## TASK DIRECTIONS
Retype nothing except the lines below from the one with "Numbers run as" through the one with "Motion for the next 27", exactly, with images left out.

## DATA PROVIDED
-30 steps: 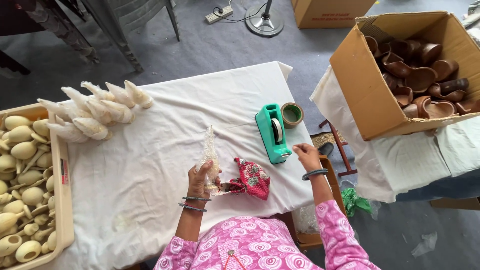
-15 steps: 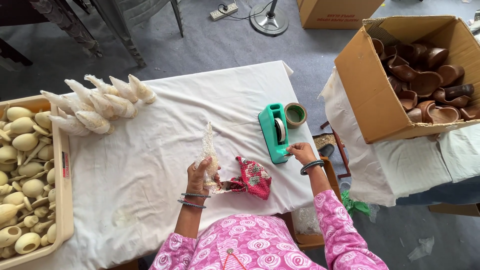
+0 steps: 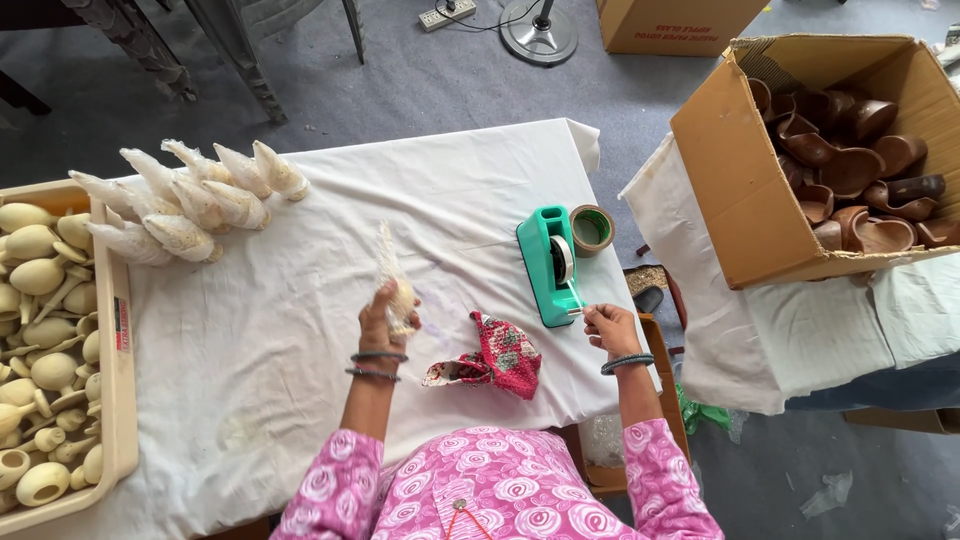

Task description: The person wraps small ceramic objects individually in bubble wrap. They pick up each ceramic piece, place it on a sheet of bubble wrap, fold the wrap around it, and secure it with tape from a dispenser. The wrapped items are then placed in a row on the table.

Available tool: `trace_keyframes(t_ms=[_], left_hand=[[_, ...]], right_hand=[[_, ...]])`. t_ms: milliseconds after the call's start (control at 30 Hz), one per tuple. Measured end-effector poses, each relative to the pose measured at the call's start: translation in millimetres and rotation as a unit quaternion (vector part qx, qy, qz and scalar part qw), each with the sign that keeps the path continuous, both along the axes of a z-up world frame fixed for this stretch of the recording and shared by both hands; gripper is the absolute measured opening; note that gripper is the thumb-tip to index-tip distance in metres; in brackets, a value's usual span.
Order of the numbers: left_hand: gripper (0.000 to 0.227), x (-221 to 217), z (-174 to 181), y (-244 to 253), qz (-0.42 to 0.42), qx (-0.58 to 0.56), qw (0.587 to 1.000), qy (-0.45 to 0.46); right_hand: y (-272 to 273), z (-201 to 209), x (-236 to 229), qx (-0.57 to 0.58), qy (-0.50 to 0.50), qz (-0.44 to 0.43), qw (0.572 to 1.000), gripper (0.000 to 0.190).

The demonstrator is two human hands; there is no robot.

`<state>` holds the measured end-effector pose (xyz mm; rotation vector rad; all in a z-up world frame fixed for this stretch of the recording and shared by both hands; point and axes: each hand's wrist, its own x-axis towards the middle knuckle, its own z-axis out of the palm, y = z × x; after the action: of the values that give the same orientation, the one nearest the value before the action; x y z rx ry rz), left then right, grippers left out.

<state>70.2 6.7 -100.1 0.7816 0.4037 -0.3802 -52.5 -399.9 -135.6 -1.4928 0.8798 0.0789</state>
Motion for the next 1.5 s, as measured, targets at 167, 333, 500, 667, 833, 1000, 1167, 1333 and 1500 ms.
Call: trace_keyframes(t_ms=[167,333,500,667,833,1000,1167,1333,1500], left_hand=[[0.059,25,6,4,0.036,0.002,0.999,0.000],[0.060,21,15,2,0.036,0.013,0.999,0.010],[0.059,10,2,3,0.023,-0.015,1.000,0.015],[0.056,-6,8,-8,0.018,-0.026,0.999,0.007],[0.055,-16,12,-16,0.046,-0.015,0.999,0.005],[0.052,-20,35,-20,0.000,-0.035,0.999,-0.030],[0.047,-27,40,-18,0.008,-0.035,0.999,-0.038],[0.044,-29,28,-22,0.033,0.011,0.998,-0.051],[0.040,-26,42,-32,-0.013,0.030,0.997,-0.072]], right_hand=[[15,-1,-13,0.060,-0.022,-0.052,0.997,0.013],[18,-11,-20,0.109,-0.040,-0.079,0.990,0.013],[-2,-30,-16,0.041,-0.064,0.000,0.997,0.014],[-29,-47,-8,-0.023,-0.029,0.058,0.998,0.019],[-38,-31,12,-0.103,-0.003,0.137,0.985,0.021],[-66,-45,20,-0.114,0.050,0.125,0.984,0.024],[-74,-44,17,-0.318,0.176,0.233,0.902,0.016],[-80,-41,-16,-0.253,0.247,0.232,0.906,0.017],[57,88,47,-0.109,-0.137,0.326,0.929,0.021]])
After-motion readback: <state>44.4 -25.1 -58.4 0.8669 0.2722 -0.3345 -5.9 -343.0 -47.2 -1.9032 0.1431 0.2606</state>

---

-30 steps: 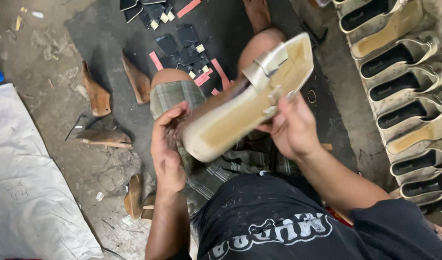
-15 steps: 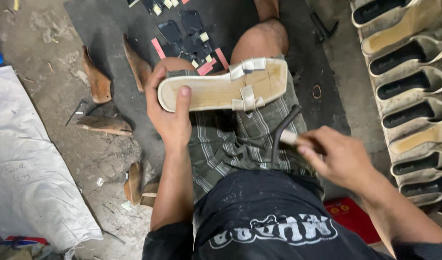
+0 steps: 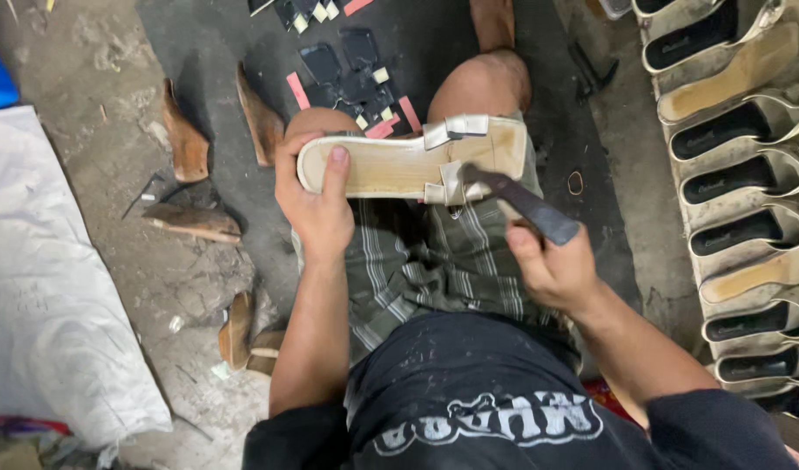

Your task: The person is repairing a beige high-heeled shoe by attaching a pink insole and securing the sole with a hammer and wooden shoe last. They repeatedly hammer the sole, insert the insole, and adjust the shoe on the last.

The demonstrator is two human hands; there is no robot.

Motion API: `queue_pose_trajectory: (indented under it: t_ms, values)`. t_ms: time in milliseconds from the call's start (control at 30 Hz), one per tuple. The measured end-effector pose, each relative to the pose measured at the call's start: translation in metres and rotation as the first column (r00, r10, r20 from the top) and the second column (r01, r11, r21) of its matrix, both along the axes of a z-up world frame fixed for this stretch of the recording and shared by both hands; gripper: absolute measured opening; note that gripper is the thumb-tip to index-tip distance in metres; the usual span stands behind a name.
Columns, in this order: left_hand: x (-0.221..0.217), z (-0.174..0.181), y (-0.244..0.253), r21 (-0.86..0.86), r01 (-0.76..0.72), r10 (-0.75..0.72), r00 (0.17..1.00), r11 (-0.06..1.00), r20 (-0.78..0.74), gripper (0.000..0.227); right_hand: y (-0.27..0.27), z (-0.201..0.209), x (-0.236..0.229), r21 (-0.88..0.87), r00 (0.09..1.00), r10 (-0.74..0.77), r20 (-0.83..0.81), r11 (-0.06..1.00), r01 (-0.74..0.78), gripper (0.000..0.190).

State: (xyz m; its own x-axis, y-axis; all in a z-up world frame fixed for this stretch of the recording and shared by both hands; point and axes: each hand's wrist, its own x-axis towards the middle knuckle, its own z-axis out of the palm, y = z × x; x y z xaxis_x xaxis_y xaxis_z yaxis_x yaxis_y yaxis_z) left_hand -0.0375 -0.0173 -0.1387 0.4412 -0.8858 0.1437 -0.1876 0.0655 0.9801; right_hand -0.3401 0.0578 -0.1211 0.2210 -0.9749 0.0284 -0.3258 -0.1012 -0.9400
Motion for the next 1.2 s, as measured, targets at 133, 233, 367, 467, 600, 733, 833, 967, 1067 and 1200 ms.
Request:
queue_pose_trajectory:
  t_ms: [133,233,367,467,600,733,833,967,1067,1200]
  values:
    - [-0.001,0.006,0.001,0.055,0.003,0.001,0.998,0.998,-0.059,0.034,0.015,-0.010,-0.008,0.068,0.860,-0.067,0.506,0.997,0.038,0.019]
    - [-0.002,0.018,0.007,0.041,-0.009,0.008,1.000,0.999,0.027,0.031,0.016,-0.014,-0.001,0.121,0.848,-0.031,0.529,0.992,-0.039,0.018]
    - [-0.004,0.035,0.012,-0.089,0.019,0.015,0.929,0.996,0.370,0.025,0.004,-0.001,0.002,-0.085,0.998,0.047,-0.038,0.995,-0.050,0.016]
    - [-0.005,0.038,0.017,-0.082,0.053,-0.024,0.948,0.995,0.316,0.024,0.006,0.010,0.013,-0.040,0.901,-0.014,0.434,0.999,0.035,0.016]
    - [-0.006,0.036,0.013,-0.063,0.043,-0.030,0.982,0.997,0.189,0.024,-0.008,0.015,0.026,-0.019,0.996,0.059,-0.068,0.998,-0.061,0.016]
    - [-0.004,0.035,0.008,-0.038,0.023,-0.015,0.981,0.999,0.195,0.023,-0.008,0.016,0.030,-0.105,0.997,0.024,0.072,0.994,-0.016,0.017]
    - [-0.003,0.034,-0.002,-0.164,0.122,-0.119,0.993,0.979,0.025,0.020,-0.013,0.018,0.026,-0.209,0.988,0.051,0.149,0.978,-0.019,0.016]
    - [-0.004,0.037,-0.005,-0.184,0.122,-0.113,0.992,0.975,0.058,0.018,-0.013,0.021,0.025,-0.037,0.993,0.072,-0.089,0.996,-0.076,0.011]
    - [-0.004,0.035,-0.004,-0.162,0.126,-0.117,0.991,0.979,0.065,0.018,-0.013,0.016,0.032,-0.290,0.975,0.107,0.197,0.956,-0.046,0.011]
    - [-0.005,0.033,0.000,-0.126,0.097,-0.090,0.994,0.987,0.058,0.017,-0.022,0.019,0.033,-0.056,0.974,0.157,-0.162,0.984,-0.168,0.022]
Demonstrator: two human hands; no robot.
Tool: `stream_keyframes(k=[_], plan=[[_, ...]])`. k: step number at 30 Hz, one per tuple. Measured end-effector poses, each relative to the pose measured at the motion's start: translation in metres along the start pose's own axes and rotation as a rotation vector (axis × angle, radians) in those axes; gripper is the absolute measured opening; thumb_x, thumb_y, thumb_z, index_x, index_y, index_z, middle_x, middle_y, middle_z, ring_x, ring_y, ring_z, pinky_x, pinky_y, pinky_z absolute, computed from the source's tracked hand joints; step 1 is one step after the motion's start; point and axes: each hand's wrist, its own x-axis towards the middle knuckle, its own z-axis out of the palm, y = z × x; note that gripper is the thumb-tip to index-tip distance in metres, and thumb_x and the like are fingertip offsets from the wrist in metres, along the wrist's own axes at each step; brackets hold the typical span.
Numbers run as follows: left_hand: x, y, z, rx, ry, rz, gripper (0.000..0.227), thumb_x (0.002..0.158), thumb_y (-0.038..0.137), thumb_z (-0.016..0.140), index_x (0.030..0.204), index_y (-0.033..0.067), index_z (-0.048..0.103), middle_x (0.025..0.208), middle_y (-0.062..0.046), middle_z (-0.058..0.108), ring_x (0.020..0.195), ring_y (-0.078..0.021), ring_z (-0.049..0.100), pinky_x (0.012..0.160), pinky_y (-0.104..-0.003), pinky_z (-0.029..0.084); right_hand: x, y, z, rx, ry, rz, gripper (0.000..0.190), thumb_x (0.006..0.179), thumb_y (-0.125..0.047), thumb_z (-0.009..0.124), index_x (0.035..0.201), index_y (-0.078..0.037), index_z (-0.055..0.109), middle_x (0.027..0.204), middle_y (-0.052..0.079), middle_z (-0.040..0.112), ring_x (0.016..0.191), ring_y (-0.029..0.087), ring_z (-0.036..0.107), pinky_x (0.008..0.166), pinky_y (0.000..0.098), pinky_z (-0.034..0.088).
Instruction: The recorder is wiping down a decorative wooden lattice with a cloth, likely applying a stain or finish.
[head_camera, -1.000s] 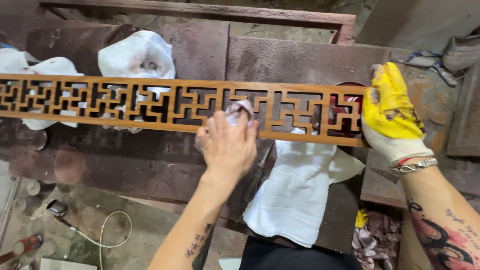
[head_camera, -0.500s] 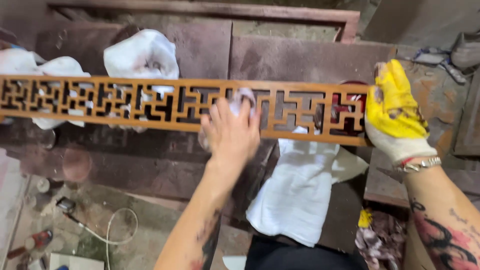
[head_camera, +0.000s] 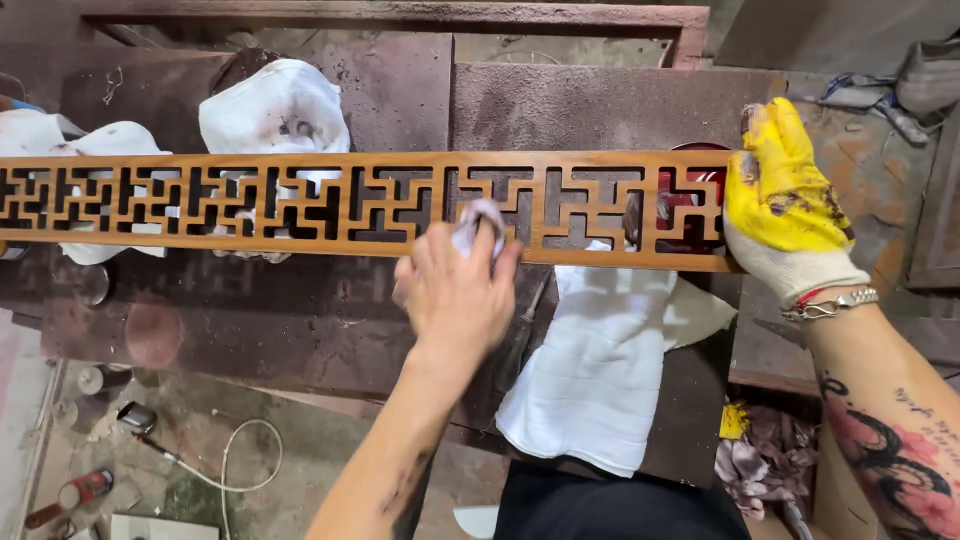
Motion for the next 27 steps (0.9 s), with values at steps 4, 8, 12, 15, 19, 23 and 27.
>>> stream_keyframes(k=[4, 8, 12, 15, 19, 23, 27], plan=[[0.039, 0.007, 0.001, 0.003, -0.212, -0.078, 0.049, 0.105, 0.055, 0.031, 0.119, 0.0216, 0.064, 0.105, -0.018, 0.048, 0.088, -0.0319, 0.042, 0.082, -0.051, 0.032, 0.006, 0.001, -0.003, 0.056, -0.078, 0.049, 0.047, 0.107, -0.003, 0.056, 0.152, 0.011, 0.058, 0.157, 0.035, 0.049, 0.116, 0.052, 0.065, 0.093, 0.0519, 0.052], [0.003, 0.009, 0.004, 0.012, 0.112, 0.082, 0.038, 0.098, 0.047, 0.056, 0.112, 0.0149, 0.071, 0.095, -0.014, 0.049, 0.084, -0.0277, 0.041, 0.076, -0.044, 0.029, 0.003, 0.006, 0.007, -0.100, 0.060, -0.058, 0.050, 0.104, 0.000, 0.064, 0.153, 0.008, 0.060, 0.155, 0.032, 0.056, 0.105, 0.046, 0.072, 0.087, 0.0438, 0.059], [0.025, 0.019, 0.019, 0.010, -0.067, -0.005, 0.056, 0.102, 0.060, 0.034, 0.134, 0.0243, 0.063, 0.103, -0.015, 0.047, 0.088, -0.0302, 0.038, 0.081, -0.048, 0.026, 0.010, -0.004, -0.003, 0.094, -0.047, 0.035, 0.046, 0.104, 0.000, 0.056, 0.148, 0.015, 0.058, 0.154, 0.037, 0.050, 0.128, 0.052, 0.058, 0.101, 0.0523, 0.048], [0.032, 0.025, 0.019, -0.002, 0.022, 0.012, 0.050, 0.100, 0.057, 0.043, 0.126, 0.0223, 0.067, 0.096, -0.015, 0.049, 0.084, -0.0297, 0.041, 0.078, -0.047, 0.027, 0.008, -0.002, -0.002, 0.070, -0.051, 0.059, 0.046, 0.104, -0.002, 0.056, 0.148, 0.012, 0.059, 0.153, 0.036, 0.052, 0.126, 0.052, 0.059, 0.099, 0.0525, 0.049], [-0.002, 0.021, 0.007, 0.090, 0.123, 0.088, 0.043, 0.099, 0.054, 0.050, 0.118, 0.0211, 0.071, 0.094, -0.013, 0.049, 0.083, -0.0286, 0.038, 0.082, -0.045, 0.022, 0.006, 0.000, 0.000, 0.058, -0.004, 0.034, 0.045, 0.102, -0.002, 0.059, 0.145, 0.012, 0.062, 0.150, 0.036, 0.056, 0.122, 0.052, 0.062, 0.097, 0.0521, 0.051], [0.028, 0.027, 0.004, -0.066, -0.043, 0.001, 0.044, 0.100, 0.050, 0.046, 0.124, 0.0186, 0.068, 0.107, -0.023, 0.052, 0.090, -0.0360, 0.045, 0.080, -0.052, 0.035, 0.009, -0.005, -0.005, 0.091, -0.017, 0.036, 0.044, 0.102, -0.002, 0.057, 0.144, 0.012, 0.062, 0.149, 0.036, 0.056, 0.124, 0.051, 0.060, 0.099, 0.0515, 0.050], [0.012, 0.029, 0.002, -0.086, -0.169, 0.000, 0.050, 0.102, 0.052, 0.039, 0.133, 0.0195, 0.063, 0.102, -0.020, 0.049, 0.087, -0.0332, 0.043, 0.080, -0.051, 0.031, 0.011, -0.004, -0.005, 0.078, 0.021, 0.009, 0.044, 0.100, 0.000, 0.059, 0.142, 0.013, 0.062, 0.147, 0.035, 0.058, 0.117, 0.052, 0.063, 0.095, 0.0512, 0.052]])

## RESPONSE FOR THIS EXERCISE
Numbers run as follows: left_hand: x, y, z, rx, ry, rz, gripper (0.000..0.227), thumb_x (0.002..0.158), thumb_y (-0.038..0.137), thumb_z (-0.016..0.140), index_x (0.030..0.204), index_y (-0.033..0.067), index_z (-0.048..0.103), middle_x (0.025..0.208), middle_y (-0.062..0.046), middle_z (-0.058..0.108), ring_x (0.020..0.195), ring_y (-0.078..0.021), ring_z (-0.049..0.100), pinky_x (0.012..0.160), pinky_y (-0.104..-0.003), pinky_z (-0.029..0.084); right_hand: x, y, z, rx, ry, rz, gripper (0.000..0.190), thumb_x (0.006..0.179), thumb_y (-0.125..0.047), thumb_z (-0.009..0.124), index_x (0.035..0.201), index_y (-0.078..0.037), index_z (-0.055..0.109), middle_x (0.027..0.204), middle_y (-0.052..0.079), middle_z (-0.040..0.112), ring_x (0.016..0.191), ring_y (-0.029..0.087), ring_z (-0.036..0.107), pinky_x (0.008..0.166), pinky_y (0.000..0.098), pinky_z (-0.034..0.088).
Instruction: The recorder is wiping down a decorative wooden lattice with a cloth, likely applying a stain or finish.
[head_camera, -1.000s] 
[head_camera, -0.500s] 
[head_camera, +0.000s] 
Motion for the next 27 steps (0.9 s), with values at steps 4, 8, 12, 15, 19, 23 and 27.

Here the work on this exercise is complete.